#### EXERCISE AIM
Copy verbatim the block of lines in the entries below whose first line contains "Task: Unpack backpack" and whose last line contains "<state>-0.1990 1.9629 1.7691". Leave out all other lines.

#### GIVEN DATA
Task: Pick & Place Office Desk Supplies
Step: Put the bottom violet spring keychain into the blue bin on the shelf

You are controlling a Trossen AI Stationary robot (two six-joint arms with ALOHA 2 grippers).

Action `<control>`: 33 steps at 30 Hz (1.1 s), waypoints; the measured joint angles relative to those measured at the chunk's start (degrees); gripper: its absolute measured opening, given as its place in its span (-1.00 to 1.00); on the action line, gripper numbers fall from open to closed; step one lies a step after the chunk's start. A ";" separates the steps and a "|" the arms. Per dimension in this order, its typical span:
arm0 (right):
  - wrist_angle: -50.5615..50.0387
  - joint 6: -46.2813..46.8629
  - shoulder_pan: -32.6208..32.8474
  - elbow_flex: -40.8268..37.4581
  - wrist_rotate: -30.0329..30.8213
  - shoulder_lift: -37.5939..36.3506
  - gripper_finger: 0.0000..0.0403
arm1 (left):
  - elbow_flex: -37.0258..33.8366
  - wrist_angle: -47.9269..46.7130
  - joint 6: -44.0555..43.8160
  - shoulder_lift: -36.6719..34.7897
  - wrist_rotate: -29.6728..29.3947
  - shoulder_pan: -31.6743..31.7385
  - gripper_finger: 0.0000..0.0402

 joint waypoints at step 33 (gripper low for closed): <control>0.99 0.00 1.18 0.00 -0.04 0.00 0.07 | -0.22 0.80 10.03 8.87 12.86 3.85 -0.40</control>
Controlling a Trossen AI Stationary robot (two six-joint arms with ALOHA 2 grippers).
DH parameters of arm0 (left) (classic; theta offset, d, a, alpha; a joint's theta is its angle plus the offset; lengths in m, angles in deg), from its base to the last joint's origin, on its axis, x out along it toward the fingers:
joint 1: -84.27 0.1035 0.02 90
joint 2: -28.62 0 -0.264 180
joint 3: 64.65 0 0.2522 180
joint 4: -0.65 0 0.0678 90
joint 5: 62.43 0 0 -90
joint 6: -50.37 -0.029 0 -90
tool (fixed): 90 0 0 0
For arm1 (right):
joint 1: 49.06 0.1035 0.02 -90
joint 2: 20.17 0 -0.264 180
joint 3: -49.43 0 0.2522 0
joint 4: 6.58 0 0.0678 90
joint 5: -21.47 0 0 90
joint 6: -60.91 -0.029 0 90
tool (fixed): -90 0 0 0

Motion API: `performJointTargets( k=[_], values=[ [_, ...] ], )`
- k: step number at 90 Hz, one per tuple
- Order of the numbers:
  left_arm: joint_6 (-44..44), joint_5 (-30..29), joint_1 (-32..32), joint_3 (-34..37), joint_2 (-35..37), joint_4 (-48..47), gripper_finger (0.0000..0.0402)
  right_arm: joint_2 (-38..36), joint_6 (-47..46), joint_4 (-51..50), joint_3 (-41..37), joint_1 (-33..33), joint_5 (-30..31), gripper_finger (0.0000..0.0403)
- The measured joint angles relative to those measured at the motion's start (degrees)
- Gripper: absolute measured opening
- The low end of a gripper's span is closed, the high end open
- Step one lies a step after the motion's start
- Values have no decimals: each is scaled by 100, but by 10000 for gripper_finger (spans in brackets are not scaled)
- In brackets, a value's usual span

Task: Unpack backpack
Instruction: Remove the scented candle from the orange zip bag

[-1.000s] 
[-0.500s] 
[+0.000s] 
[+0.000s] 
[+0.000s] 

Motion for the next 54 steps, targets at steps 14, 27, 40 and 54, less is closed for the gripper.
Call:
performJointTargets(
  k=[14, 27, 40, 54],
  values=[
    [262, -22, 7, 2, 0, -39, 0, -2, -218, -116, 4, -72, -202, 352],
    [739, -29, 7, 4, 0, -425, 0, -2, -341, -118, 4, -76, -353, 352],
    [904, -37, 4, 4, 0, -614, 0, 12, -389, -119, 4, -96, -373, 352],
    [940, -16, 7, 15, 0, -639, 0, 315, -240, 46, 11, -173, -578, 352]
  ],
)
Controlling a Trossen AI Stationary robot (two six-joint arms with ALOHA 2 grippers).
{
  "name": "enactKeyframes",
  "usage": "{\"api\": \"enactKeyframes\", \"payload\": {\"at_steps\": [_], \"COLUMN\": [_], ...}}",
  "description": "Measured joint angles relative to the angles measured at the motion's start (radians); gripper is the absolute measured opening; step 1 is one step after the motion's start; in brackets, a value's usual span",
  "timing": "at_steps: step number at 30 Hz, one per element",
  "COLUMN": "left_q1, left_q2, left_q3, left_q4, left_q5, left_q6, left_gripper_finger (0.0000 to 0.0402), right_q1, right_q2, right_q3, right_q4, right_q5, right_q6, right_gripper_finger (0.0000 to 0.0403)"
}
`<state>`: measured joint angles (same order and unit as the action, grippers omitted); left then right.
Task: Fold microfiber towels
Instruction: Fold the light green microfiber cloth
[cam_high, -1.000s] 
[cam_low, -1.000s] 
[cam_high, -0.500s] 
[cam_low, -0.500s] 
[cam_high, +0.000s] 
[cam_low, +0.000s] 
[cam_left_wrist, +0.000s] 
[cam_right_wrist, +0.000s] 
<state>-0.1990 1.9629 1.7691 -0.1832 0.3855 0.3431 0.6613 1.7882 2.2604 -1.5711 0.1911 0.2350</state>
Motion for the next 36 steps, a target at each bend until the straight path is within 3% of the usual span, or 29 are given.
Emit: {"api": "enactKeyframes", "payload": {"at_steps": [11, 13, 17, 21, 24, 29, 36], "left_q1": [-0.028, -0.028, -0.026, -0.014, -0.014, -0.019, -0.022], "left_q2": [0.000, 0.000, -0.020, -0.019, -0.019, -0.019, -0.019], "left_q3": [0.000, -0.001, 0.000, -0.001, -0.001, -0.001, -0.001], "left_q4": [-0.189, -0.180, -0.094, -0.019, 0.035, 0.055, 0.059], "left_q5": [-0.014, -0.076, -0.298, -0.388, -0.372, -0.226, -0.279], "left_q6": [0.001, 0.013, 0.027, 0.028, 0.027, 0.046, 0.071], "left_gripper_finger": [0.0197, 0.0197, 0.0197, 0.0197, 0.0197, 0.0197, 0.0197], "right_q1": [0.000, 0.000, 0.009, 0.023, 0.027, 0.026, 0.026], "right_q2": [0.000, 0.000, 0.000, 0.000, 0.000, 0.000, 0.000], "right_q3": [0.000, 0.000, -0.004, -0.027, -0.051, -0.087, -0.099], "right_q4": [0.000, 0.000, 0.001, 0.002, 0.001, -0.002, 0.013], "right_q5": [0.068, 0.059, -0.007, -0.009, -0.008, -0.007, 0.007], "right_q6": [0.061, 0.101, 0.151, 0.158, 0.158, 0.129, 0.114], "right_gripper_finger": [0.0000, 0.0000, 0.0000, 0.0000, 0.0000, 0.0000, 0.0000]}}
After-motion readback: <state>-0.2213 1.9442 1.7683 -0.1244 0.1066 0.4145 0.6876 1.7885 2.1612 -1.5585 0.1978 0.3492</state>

#### SOLUTION TO THIS TASK
Task: Unpack backpack
Instruction: Remove the scented candle from the orange zip bag

[-1.000s] 
[-0.500s] 
[+0.000s] 
[+0.000s] 
[+0.000s] 

Motion for the next 54 steps, targets at steps 14, 27, 40 and 54, less is closed for the gripper.
Call:
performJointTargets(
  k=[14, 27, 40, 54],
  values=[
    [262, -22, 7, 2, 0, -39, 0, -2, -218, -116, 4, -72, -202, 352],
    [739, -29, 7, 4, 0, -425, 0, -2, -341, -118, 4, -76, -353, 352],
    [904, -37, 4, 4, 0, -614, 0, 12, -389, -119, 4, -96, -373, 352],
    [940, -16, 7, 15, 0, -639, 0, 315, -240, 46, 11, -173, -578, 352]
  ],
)
Controlling a Trossen AI Stationary robot (two six-joint arms with ALOHA 2 grippers).
{
  "name": "enactKeyframes",
  "usage": "{\"api\": \"enactKeyframes\", \"payload\": {\"at_steps\": [_], \"COLUMN\": [_], ...}}",
  "description": "Measured joint angles relative to the angles measured at the motion's start (radians); gripper is the absolute measured opening; step 1 is one step after the motion's start; in brackets, a value's usual span",
  "timing": "at_steps: step number at 30 Hz, one per element",
  "COLUMN": "left_q1, left_q2, left_q3, left_q4, left_q5, left_q6, left_gripper_finger (0.0000 to 0.0402), right_q1, right_q2, right_q3, right_q4, right_q5, right_q6, right_gripper_finger (0.0000 to 0.0403)"
}
`<state>`: measured joint angles (same order and unit as the action, grippers omitted); left then right.
Task: Fold microfiber towels
Instruction: Fold the light green microfiber cloth
[cam_high, -1.000s] 
[cam_low, -1.000s] 
[cam_high, -0.500s] 
[cam_low, -0.500s] 
[cam_high, +0.000s] 
[cam_low, +0.000s] 
[cam_left_wrist, +0.000s] 
[cam_right_wrist, +0.000s] 
<state>-0.1990 1.9629 1.7691 -0.1832 0.3855 0.3431 0.6613 1.7882 2.2604 -1.5711 0.1911 0.2350</state>

No more output is required.